= Streetbank =

UK-based network that helped users share equipment and skills with their neighbours

The Streetbank was a UK-based network and Website that helped users share items with their neighbours. It was launched in July 2010 by Sam Stephens and Ryan Davies in West London.

It closed on 1 March 2024.

 Sam Stephens initially set it up to encourage neighbours to share items that they own but do not use every day, such as ladders, drills, and hedge cutters, as well as to "save money, cut down on waste, and reduce their carbon footprints".

Streetbank saw itself as more than just a free item site and encouraged people to get to know their neighbours, not just exchange items and leave. Streetbank also allowed its users to share advice, skills, language teaching, cooking, and DIY.

It had 15,000 members in September 2012. More than £1 million worth of skills and items had been listed on the site by October 2013. The organization had 300 members per square mile in West London, its busiest area.
In 2013, The Times listed the site as one of the "50 websites you can’t live without".
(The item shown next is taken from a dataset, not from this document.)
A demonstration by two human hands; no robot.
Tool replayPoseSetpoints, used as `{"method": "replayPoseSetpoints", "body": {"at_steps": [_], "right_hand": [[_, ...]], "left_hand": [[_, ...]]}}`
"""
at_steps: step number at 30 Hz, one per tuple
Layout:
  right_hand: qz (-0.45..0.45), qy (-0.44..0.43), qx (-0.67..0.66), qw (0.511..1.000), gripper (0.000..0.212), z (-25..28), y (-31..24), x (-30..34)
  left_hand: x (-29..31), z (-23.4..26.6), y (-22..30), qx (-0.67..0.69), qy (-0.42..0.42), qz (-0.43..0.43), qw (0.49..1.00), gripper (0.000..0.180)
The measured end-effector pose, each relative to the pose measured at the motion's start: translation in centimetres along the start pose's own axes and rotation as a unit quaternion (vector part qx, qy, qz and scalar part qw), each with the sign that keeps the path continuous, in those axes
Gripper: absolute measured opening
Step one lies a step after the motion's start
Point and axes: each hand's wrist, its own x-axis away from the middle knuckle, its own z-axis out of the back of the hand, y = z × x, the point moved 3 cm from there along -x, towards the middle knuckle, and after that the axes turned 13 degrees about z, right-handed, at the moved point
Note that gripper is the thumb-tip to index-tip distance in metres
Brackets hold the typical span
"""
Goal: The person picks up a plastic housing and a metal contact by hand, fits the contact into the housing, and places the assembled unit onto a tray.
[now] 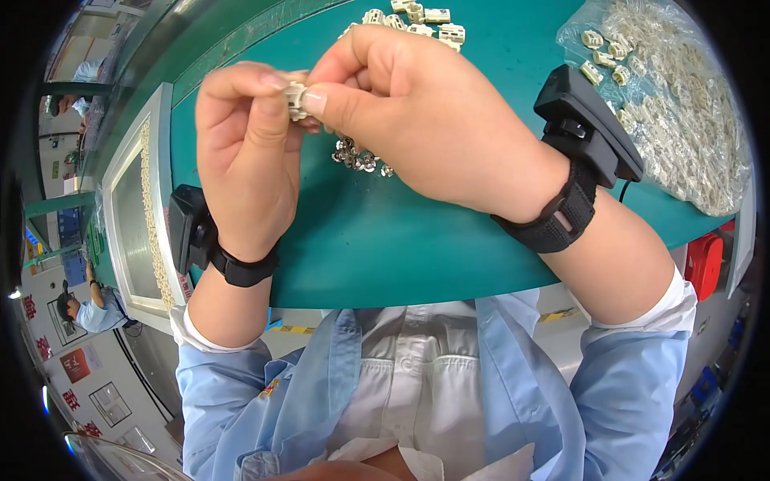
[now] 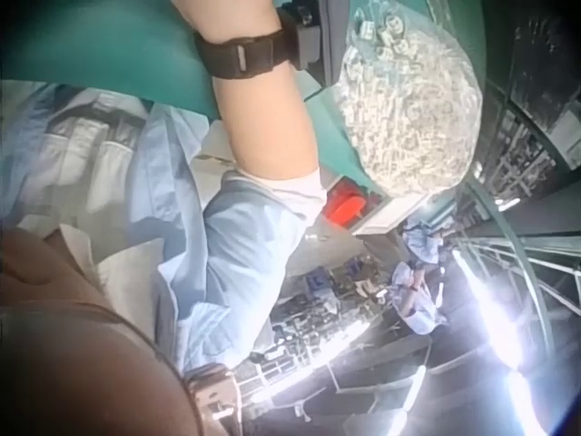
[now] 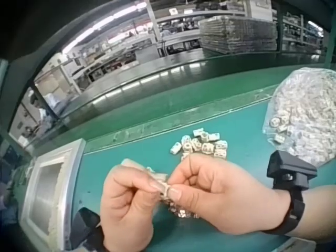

Member accounts were free to set up and users were encouraged to offer items for free or to lend, or offer their time/skills. Members could also make requests and provide information ("notices"). Users could choose the size of their "neighbourhood" and can opt to receive messages from other users living within one, five or ten miles. After a user joins Streetbank, they received a weekly newsletter about local announcements and new offers and wants.

== History ==
The Streetbank was founded in 2010, as a not for profit organization. Founder Sam Stephens says he got the idea when he saw a neighbour using a pair of hedge cutters and realised he needed to borrow some.

In 2012 and 2013, Streetbank was awarded funding by Nesta.

In October 2013, Streetbank 2.0 was launched.

In 2014, Streetbank merged with Freeconomy, a similar organisation set up by Mark Boyle (the moneyless man). Mark continued as part of the Streetbank leadership team.

On 1 March 2024 a notice appeared on the website announcing the closure of the platform. It stated "Since we launched there have been many other similar services launched that have proven to be more viral, more able to reach a critical mass in more neighbourhoods. These busier services have meant that our community stopped growing several years ago and doesn't justify continuing."

The announcement ended with the comment: "we salute these other services and hope that you will use them and embue them with the same goodness you brought to Streetbank!"

==Press articles==
- Aljazeera "Local Hero: Sam Stephens ... founded Streetbank website with Ryan Davies in 2010, a "people's bank" for more sustainable existence".
- The Huffington Post "Putting the 'Social' Back into Social Networks..."
- Daily Candy "Borrow from, Lend to and Share with Your Neighbours"
- London Evening Standard "Local website for neighbours who like to give and share"
- The Big Issue "Streetbank shows that everyone can have good neighbours"
- The Guardian "Students: where to find free stuff"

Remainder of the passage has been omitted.